» **What you need to do**
Please copy the lines below exactly, from the first one through the line showing "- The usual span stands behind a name".

________________

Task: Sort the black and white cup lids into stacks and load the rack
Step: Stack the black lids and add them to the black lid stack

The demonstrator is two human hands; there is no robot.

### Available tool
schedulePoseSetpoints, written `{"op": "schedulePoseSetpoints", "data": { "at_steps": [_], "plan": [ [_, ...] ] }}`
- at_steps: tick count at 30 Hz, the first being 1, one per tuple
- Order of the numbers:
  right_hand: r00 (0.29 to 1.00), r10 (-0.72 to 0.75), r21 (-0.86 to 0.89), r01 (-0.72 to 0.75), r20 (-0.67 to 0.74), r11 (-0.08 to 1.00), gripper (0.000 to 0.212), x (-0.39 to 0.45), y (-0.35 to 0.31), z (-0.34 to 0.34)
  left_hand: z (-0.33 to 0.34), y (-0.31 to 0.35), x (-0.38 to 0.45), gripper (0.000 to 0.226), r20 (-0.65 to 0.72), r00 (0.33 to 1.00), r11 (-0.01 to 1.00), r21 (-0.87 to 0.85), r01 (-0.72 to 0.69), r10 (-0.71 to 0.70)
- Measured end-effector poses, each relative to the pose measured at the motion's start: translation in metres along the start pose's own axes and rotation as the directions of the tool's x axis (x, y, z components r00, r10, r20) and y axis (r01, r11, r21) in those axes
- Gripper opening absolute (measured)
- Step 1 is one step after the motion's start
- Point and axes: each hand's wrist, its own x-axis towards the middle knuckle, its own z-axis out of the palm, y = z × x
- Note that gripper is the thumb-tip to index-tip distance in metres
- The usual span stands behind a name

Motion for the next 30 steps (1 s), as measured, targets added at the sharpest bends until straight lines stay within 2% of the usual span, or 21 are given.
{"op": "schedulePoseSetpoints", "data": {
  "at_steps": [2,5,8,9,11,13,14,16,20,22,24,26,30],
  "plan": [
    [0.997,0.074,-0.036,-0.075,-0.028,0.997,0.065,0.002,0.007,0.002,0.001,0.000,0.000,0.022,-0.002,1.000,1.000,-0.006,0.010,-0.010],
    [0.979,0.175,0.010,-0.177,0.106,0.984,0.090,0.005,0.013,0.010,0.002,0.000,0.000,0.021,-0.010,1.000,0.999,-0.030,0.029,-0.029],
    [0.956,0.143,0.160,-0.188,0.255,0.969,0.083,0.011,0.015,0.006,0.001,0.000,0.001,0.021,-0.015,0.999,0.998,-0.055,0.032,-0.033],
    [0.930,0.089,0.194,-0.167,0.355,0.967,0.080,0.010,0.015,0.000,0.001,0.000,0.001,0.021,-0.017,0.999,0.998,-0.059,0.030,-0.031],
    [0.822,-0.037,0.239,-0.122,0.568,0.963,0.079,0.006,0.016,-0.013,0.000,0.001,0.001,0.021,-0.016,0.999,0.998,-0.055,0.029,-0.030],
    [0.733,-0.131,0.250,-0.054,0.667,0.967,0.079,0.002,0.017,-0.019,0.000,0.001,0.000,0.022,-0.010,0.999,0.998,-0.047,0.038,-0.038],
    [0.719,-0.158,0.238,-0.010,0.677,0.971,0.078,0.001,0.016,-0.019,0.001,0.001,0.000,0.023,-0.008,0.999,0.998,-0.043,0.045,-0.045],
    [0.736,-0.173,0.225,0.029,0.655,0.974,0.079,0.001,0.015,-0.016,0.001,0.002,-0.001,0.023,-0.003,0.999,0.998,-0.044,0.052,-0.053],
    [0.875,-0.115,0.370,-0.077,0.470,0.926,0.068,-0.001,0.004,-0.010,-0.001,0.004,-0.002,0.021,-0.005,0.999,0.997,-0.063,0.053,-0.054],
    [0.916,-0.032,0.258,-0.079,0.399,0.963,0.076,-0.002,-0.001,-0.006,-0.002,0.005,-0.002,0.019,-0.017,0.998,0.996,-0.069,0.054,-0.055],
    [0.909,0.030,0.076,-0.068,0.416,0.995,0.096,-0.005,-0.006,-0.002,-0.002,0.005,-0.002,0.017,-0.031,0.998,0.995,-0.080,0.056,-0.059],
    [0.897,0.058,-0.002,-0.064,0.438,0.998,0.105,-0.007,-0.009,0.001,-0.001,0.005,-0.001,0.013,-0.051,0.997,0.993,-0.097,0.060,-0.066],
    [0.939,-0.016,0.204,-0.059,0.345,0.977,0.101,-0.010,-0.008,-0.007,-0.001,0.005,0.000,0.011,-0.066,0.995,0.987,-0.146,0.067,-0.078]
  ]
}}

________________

» **Response to the exercise**
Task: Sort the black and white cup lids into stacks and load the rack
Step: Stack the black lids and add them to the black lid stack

The demonstrator is two human hands; there is no robot.

### Available tool
schedulePoseSetpoints, written `{"op": "schedulePoseSetpoints", "data": { "at_steps": [_], "plan": [ [_, ...] ] }}`
- at_steps: tick count at 30 Hz, the first being 1, one per tuple
- Order of the numbers:
  right_hand: r00 (0.29 to 1.00), r10 (-0.72 to 0.75), r21 (-0.86 to 0.89), r01 (-0.72 to 0.75), r20 (-0.67 to 0.74), r11 (-0.08 to 1.00), gripper (0.000 to 0.212), x (-0.39 to 0.45), y (-0.35 to 0.31), z (-0.34 to 0.34)
  left_hand: z (-0.33 to 0.34), y (-0.31 to 0.35), x (-0.38 to 0.45), gripper (0.000 to 0.226), r20 (-0.65 to 0.72), r00 (0.33 to 1.00), r11 (-0.01 to 1.00), r21 (-0.87 to 0.85), r01 (-0.72 to 0.69), r10 (-0.71 to 0.70)
- Measured end-effector poses, each relative to the pose measured at the motion's start: translation in metres along the start pose's own axes and rotation as the directions of the tool's x axis (x, y, z components r00, r10, r20) and y axis (r01, r11, r21) in those axes
- Gripper opening absolute (measured)
- Step 1 is one step after the motion's start
- Point and axes: each hand's wrist, its own x-axis towards the middle knuckle, its own z-axis out of the palm, y = z × x
- Note that gripper is the thumb-tip to index-tip distance in metres
- The usual span stands behind a name

Nothing more is needed to finish the exercise.